Only the lines of the data below from the one with "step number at" through the one with "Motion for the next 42" are wanted. Repeat them exactly.

========

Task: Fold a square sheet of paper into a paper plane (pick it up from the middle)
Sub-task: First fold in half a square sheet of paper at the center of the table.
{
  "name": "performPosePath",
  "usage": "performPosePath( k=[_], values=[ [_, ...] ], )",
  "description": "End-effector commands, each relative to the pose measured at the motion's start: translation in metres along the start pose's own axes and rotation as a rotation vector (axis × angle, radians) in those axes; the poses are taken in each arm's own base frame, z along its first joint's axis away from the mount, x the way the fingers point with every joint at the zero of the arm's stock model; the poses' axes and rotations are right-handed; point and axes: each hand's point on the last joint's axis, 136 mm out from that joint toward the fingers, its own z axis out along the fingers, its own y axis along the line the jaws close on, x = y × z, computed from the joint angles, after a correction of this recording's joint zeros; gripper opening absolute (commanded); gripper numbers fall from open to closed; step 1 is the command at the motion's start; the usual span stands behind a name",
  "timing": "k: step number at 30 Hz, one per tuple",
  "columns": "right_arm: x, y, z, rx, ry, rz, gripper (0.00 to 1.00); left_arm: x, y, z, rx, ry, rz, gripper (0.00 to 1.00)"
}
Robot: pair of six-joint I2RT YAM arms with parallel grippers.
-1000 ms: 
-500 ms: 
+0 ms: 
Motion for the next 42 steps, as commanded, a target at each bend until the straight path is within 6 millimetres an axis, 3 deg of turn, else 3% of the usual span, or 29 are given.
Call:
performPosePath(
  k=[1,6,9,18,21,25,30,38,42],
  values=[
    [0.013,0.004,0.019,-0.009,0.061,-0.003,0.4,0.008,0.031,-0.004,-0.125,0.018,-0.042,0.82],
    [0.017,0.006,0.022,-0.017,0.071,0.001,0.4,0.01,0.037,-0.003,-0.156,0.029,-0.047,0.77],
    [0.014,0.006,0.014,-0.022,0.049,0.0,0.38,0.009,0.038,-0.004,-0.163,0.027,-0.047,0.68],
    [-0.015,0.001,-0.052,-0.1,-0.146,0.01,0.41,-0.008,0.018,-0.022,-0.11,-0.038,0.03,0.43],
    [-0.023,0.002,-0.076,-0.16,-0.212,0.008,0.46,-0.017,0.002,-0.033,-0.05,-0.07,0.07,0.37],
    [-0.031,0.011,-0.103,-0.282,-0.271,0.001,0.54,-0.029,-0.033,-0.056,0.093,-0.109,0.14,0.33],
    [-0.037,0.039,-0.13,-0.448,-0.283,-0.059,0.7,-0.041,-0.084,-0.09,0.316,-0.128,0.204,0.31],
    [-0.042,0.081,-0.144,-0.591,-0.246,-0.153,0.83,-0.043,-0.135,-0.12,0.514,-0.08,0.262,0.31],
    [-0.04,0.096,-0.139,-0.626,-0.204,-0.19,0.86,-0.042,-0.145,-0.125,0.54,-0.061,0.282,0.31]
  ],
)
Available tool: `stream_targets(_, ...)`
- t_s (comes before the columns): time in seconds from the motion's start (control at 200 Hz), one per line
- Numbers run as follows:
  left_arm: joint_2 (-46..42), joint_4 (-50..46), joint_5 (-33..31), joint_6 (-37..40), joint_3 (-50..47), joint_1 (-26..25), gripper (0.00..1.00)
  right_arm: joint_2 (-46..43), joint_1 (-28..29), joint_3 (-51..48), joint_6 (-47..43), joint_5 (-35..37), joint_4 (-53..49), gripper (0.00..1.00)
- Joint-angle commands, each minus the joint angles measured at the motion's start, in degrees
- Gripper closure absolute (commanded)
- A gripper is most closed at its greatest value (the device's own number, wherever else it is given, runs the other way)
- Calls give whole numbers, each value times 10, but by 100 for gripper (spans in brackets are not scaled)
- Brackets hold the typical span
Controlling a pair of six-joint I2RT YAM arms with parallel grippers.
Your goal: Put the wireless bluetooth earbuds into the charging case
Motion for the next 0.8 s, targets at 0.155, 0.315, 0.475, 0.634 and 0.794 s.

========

● Response for this exercise:
  "timing": "k: step number at 30 Hz, one per tuple",
  "columns": "right_arm: x, y, z, rx, ry, rz, gripper (0.00 to 1.00); left_arm: x, y, z, rx, ry, rz, gripper (0.00 to 1.00)"
}
Robot: pair of six-joint I2RT YAM arms with parallel grippers.
-1000 ms: 
-500 ms: 
+0 ms: 
Motion for the next 42 steps, as commanded, a target at each bend until the straight path is within 6 millimetres an axis, 3 deg of turn, else 3% of the usual span, or 29 are given.

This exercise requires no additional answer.